From: Blackadder blkadder@****.net
Subject: OT: Cyberpunk Authors [Was Re: Interesting...]
Date: Thu, 11 Feb 1999 15:09:20 -0500
|> You'll get over it. Gibson's a horrible writer from this side of
the table,
|> and I've yet to figure out why so many people think he's the Second
Coming.
|> You want *good* cyberpunk, read Neal Stephenson or Bruce Bethke or
Raphael
|> Carter.
|
| I have to disagree about Neal Stephenson's works. He may be
|one of my favorite authors, but that doesn't mean he writes good
|cyberpunk. He writes wonderful fiction/sci-fi, but if you're going
to
|be critiquing it on its cp merits, I'd have to call it average at
|best. His characters always seemed a bit too heroic, and the setting
|is a bit off to be properly cp. Has he written anything since
Diamond
|Age (my least favorite of his books)?



-----BlackAdder Adds-----
Well, here's an argument as old as time [or at least as the
1980's]. What actually constitutes a 'true' cyberpunk novel. There's
alot of novels out there I think should be included under the
cuberpunk umbrella, and some [like Ender's Game which a local sci fi
book store owner swears by, but hasn't read anything else but space
opera] I don't think fit the bill.
Personally I'm a BIG fan of Gibson and Stephenson, but I think
the very changing nature of the genre dictates that it divide,
fragment, and change. To not do so automatically limits it, setting it
more into 'mainstream' science fiction. These are all just labels,
once that tend to divide rather than define. Such as when the
bookseller near where I live propunds the glories of mainstream
science, and sneers [yes, sneers] at anything smacking of cyberpunk as
'childish, immature, and dying, if not dead' genre'.
Cyberpunk found it's roots in the intergration of the realm of
high tech and the modern pop underground] I agree with Bruce Sterling;
the genre hasn't died out [as players of such games as Shadowrun can
attest], but undergone changes, adapted to changing times. To me, it's
a genre where a variety of authors can use a variety of styles to tell
interesting stories about burdgeoning technology [magic can fall under
this as another form of 'technology], societal problems [and sometimes
satire of same], and man's place within it all, as he tried to adapt
and cope with things rapidly growing beyone his control.

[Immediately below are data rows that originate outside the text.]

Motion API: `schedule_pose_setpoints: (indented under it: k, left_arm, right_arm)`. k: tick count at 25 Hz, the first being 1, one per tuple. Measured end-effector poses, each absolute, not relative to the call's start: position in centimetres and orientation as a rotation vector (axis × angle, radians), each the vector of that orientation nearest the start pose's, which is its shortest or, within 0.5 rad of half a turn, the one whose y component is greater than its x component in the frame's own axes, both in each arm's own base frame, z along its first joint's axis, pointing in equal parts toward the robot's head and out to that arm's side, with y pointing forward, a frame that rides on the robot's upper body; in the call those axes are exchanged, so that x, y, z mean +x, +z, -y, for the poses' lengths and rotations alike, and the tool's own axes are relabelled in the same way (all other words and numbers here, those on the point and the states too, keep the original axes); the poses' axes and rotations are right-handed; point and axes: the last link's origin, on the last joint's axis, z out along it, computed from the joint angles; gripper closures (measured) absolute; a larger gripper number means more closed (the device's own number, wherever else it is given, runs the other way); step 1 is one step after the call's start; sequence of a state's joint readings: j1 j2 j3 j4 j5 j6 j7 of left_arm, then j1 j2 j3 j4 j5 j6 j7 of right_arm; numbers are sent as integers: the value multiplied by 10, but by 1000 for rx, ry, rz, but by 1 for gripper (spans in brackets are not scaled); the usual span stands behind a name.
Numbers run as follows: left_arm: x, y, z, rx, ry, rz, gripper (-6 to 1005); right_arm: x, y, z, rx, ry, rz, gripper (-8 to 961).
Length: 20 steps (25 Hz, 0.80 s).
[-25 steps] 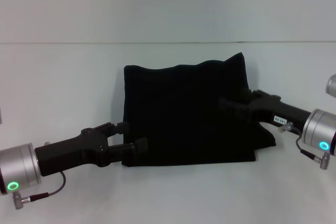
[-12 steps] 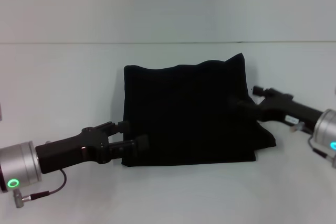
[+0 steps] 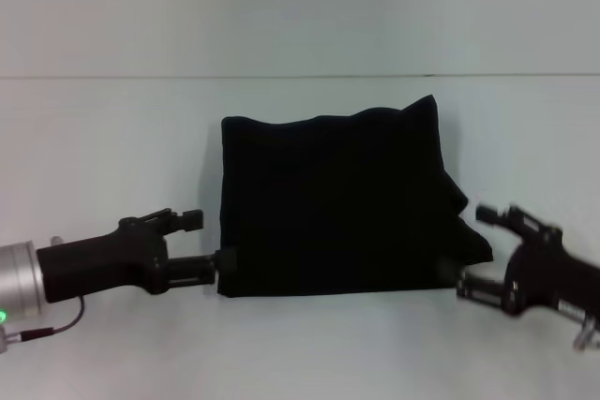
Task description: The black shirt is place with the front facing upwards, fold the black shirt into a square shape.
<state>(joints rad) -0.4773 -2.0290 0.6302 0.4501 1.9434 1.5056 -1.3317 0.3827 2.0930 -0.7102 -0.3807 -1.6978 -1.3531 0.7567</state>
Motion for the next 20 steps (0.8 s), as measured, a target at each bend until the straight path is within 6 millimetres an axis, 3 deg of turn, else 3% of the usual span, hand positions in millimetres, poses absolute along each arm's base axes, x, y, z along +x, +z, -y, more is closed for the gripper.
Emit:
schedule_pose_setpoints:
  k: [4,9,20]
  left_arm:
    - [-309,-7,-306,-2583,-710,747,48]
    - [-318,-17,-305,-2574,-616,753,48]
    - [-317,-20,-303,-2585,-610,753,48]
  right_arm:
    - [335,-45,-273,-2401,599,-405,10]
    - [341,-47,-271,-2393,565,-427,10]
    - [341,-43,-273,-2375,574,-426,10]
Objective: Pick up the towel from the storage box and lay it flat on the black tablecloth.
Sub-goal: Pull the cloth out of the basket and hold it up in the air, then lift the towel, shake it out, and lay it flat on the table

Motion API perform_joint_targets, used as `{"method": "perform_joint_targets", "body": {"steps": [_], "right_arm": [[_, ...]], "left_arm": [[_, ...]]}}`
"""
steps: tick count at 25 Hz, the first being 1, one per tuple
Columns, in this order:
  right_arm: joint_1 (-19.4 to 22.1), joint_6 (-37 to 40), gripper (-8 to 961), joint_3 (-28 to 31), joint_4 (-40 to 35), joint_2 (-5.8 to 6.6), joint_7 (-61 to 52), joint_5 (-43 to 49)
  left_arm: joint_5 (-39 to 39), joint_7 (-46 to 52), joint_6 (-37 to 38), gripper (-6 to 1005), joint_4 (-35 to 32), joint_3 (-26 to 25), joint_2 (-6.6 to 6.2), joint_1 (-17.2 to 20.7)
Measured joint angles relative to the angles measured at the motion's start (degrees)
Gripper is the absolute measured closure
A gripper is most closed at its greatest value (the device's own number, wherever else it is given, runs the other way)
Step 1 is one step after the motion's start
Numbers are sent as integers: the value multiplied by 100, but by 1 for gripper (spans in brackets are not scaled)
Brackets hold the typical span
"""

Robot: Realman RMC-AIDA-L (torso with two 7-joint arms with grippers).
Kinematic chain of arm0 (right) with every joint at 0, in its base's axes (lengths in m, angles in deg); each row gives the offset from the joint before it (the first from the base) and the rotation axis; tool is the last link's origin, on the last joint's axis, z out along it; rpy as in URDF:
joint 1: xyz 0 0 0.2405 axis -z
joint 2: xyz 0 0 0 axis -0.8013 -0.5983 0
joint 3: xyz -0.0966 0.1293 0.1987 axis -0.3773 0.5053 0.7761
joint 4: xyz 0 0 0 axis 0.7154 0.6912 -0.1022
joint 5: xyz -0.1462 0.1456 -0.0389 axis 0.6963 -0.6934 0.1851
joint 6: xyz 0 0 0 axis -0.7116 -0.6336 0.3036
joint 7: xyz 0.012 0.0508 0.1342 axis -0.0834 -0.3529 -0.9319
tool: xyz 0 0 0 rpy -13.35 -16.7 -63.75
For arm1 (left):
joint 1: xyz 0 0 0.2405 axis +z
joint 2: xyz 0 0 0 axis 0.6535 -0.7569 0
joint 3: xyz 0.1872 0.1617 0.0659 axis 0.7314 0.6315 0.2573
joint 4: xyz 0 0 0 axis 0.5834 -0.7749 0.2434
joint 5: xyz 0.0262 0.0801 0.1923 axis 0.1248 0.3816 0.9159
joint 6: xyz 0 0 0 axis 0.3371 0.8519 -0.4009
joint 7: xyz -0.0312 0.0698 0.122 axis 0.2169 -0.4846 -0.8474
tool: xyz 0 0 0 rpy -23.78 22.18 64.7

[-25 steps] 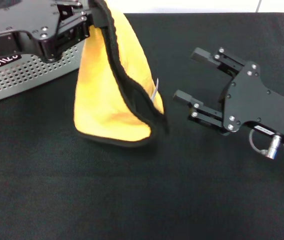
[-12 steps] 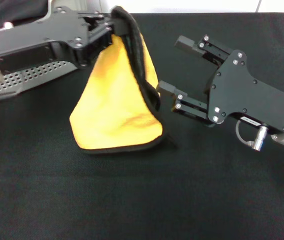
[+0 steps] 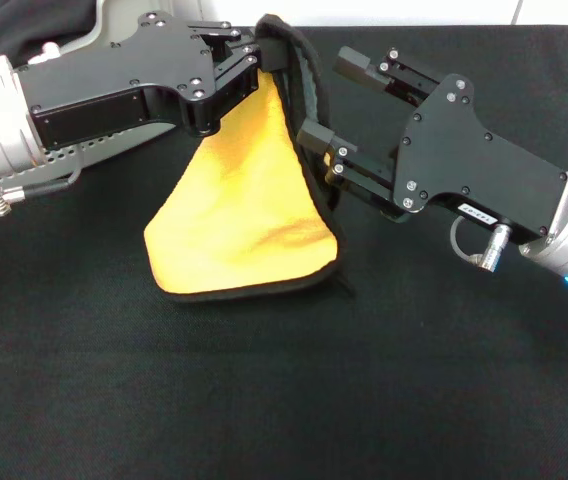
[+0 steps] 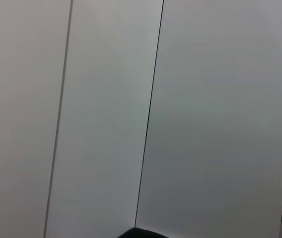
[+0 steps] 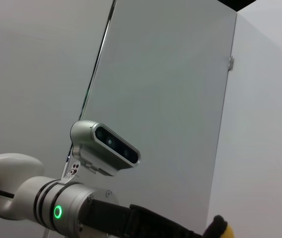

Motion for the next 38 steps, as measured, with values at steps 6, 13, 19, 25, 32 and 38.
{"method": "perform_joint_targets", "body": {"steps": [6, 13, 19, 25, 32, 38], "right_arm": [[51, -2, 448, -5, -4, 0, 2, -3], [110, 4, 518, 34, -7, 0, 29, -10], [96, -13, 606, 55, 37, 0, 79, -94], [77, -13, 745, 55, 60, 0, 157, -97], [89, 27, 920, 9, 69, -1, 397, -72], [190, 204, 952, 59, 19, 0, 419, -98]], "left_arm": [[-9, -19, -6, 966, -3, 4, 0, -3], [-14, -22, -10, 966, -4, 9, 0, 4], [-17, -24, 5, 966, -4, 87, -18, -7], [-16, -24, 12, 966, -4, 91, -19, -5], [33, -34, 24, 966, 11, 119, -21, -4], [257, -136, 67, 957, 53, 204, -32, -9]]}}
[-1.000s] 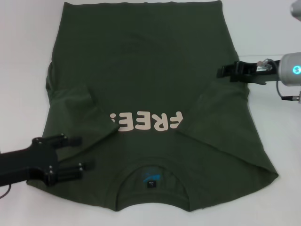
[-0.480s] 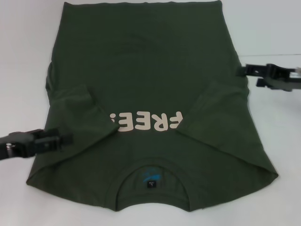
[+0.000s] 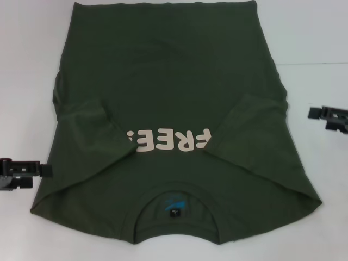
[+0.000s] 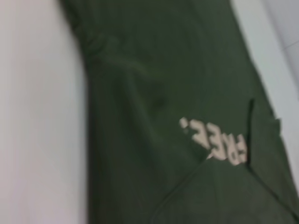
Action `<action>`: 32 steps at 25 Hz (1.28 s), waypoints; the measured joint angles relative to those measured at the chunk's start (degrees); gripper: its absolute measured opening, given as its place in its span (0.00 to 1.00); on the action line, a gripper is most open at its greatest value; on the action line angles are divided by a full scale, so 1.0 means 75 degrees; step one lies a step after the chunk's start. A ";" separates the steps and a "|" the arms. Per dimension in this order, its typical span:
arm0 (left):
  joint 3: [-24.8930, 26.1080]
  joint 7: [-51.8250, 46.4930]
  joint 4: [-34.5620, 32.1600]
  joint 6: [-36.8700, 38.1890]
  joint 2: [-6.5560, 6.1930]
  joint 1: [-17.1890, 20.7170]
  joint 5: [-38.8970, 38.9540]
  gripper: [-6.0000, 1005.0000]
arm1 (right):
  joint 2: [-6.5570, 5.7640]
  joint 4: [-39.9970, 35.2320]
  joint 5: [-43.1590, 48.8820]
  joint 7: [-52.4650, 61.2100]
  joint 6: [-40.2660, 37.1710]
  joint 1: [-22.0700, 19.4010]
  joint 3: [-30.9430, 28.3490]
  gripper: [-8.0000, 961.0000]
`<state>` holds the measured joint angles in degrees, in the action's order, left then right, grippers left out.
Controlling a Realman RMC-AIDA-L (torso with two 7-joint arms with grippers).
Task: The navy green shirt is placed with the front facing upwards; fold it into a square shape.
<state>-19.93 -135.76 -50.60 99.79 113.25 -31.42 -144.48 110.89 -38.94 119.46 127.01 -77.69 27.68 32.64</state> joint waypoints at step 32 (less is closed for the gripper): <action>-0.0772 -0.0455 0.0486 -0.0859 -0.0006 -0.0336 -0.1082 0.80 | 0.0225 -0.0468 0.1514 -0.4862 -0.2166 -0.0358 0.0045 0.96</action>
<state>-25.71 -139.18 -46.95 93.35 113.20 -33.94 -152.59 112.58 -42.44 130.82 90.54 -93.93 25.00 32.98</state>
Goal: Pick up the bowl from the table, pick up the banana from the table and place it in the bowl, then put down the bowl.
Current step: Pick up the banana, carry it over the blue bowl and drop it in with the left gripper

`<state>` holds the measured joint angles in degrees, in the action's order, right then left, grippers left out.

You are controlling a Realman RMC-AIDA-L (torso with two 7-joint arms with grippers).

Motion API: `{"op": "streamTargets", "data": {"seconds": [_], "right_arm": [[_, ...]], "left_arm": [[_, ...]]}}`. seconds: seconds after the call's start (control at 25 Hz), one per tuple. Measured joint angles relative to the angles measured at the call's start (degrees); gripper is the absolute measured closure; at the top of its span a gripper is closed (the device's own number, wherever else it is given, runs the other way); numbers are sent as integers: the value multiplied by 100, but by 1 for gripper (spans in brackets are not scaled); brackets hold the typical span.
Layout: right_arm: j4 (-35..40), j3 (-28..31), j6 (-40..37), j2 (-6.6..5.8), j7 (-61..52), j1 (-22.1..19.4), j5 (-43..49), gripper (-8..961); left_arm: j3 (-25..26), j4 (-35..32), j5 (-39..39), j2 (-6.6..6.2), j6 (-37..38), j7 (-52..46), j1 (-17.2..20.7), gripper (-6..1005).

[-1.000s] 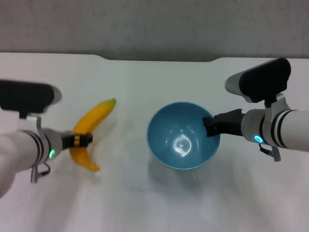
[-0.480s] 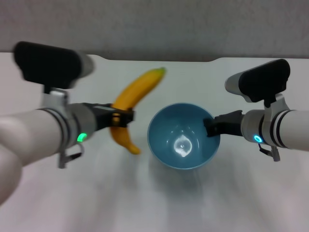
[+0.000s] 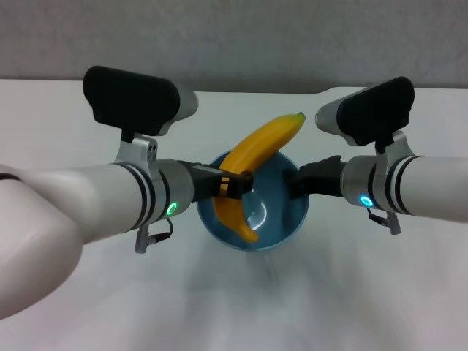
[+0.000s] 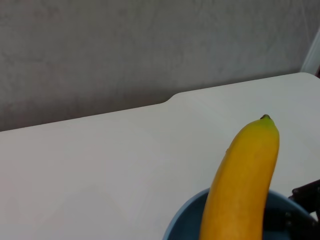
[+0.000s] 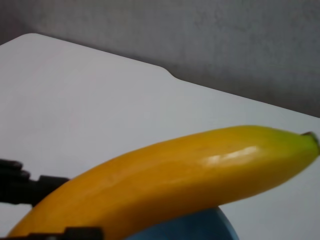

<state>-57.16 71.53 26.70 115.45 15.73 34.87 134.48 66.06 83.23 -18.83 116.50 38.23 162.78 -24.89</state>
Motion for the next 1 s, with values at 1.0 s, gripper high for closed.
{"op": "streamTargets", "data": {"seconds": [1.0], "right_arm": [[158,-26,0,4,0,12,-10,911]], "left_arm": [[-18,-104,77,-4,-116,0,-7,289]]}}
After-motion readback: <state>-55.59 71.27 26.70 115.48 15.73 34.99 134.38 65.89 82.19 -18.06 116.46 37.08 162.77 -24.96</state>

Here's a few items that are my favorites in the 'genre'


Bruce Sterling
The Artificial Kid

William Gibson
Neuromancer
Idoru

Pat Cadigan
Synners
Tea From An Empty Cup

Richard Calder [author of Dead Boys, Dead GIrls, Dead Things]
Cythera

Alexander Besher
Rim

John Shirley
The Eclipse Trilogy [I can't recommend these enough! Written
before the fall of the Berlin Wall, they offer a highly prophetic,
very scary, and highly probable view of the times we live in now.]

George Alec Effinger
When Gravity Fails
Fire In The Sun
The Exile Kiss
[Cyberpunk from a totally different point of view, set in
the 23rd century Middle East.]

K.W. Jeter [almost anything by this guy]

Walter Jon Williams
Hardwired

The Bordertown Series [edited by Terri Windling Et All...]
[Magic more replaces hard tech here, but an great bunch of
societal pieces of elves and humans living together in a gritty urban
fantasy landscape, trying to survive together


Maybe other people can post some of the books they've read, but
other of us haven't, so we can continue to find neat things out there.
Well, there's my two pence.....

The BlackAdder !!!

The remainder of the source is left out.